AN INVESTIGATION OF SEDIMENT RESUSPENSION’S ROLE IN THE PROLIFERATION OF HARMFUL ALGAL BLOOMS
The Lafayette River, a microtidal estuary connected to the Chesapeake Bay, is no stranger to water quality issues. After years of efforts including the addition of bioswales, bioretention grids, living shorelines, the estuary was finally deemed “restored” in 2018, as a result of oyster reef restoration and construction. However, not all major water quality problems had been solved with these efforts. Harmful algal blooms still persist, as they have, nearly every summer.
Previous research conducted in the Lafayette observed elevated turbidity linked to bloom formation. Additional studies have suggested that the resuspension sediments may be a factor in the initiation or intensification of algal blooms due to advection of previously burred nutrients back into the water column.
In an effort to investigate sediment resuspension’s possible effects on algal blooms, this study was designed to identify and quantify sediment resuspension and it’s causing forces. Current velocity, wave height, and suspended sediment concentration were measured using acoustic and optical sensors, in conjunction with CTD measurements, benthic sediment samples, and water samples. Meteorological data including hourly wind speed and direction as well as precipitation totals were also assimilated. Chlorophyll-a measurements in conjunction with microscopy were used to monitor and confirm the occurrence and species of the algal blooms. The Chlorophyll-a and nutrient data were examined for correlation to resuspension events.

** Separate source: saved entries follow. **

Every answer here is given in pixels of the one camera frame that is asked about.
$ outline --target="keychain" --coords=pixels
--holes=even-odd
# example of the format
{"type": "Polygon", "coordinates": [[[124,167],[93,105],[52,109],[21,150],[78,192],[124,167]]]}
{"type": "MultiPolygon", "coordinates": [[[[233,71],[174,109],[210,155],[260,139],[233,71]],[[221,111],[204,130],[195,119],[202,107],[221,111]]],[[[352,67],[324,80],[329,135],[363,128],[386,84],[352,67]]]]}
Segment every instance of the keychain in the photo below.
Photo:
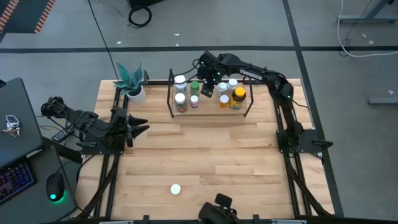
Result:
{"type": "Polygon", "coordinates": [[[2,133],[6,133],[11,135],[12,137],[19,137],[19,131],[20,129],[20,123],[17,117],[14,115],[6,115],[6,121],[7,121],[7,129],[2,130],[2,133]]]}

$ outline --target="keyboard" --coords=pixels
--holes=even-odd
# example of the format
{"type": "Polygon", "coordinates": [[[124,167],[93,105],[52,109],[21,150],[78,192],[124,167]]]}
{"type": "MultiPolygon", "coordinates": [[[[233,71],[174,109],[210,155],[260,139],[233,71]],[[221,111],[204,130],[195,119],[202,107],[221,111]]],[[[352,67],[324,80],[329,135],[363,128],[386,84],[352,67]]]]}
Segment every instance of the keyboard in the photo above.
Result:
{"type": "Polygon", "coordinates": [[[11,166],[0,169],[0,204],[19,194],[34,182],[26,161],[17,161],[11,166]]]}

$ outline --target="gray floor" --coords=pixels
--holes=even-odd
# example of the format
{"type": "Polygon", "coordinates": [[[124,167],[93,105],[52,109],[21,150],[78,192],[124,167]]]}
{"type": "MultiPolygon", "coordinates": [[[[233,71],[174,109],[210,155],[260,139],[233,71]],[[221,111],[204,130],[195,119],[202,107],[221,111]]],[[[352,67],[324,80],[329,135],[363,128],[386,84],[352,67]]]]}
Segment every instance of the gray floor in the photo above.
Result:
{"type": "MultiPolygon", "coordinates": [[[[108,1],[128,14],[126,0],[108,1]]],[[[368,1],[345,3],[344,14],[360,14],[368,1]]],[[[340,0],[289,0],[289,4],[300,45],[338,46],[340,0]]],[[[127,27],[127,21],[104,0],[92,1],[92,5],[110,47],[293,44],[282,1],[278,0],[167,0],[151,7],[152,22],[141,29],[127,27]]],[[[397,7],[398,2],[382,13],[398,16],[397,7]]],[[[144,13],[135,15],[137,20],[142,16],[144,13]]],[[[343,25],[341,36],[348,29],[349,25],[343,25]]],[[[351,45],[369,46],[370,40],[373,45],[398,45],[397,34],[395,24],[360,24],[351,31],[351,45]]],[[[0,43],[0,49],[103,46],[85,0],[57,0],[41,33],[6,34],[0,43]]],[[[301,77],[293,51],[231,52],[288,78],[301,77]]],[[[167,78],[170,68],[176,73],[185,71],[200,54],[113,52],[112,57],[130,70],[142,63],[151,78],[167,78]]],[[[391,95],[389,90],[393,96],[397,94],[398,55],[351,58],[340,57],[337,52],[304,52],[303,56],[325,136],[335,143],[330,155],[345,215],[398,220],[398,152],[393,141],[398,108],[370,107],[366,102],[370,96],[391,95]]],[[[0,54],[0,68],[3,80],[24,79],[37,114],[50,96],[62,96],[72,108],[92,110],[100,80],[115,79],[107,53],[0,54]]],[[[45,118],[38,120],[42,125],[51,124],[45,118]]],[[[77,149],[74,141],[68,140],[67,145],[77,149]]]]}

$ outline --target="white bottle cap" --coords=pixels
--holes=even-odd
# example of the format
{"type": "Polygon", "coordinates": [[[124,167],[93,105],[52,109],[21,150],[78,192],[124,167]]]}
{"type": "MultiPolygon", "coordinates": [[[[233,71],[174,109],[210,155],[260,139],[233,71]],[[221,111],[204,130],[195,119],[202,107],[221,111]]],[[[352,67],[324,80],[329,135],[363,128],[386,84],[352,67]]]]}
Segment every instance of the white bottle cap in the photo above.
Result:
{"type": "Polygon", "coordinates": [[[174,98],[175,98],[175,102],[177,102],[179,104],[182,104],[185,102],[185,95],[183,93],[177,93],[174,98]]]}
{"type": "Polygon", "coordinates": [[[226,91],[226,83],[219,83],[218,84],[219,91],[226,91]]]}
{"type": "Polygon", "coordinates": [[[199,100],[198,96],[195,96],[195,95],[191,96],[191,102],[192,103],[198,103],[198,100],[199,100]]]}
{"type": "Polygon", "coordinates": [[[181,186],[179,186],[178,184],[173,184],[170,188],[170,191],[172,192],[172,194],[178,195],[181,192],[181,186]]]}
{"type": "Polygon", "coordinates": [[[228,101],[229,101],[229,97],[227,95],[220,96],[220,102],[228,103],[228,101]]]}
{"type": "Polygon", "coordinates": [[[236,81],[236,79],[232,78],[228,81],[228,84],[231,86],[236,86],[238,84],[238,81],[236,81]]]}
{"type": "Polygon", "coordinates": [[[177,75],[176,77],[174,77],[175,84],[179,84],[179,83],[183,83],[183,82],[185,82],[185,76],[177,75]]]}

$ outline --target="white cable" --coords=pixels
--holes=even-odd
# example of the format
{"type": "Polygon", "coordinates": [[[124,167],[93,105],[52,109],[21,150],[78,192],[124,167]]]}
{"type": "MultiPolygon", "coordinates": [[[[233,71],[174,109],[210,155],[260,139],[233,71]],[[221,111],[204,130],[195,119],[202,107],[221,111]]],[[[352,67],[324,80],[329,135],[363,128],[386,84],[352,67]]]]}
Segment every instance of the white cable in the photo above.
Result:
{"type": "Polygon", "coordinates": [[[344,0],[341,0],[341,11],[340,11],[340,15],[338,16],[338,21],[337,21],[337,37],[338,37],[338,42],[340,43],[341,48],[344,50],[344,52],[346,52],[346,54],[348,54],[351,57],[370,57],[370,56],[383,56],[383,55],[398,54],[398,52],[390,52],[390,53],[384,53],[384,54],[370,54],[370,55],[353,55],[353,54],[348,53],[340,40],[340,17],[343,14],[343,6],[344,6],[344,0]]]}

Three monospecific blooms of harmful algae occurred, in succession, over the summer of 2018. Results show resuspension events followed by elevated Chlorophyll-a, appearing to fuel and support algal growth. The intensity of these blooms appear to increase due to bottom sediment resuspension which may either contain nutrients that supported the already present algae, algal cysts that increased bloom density or both.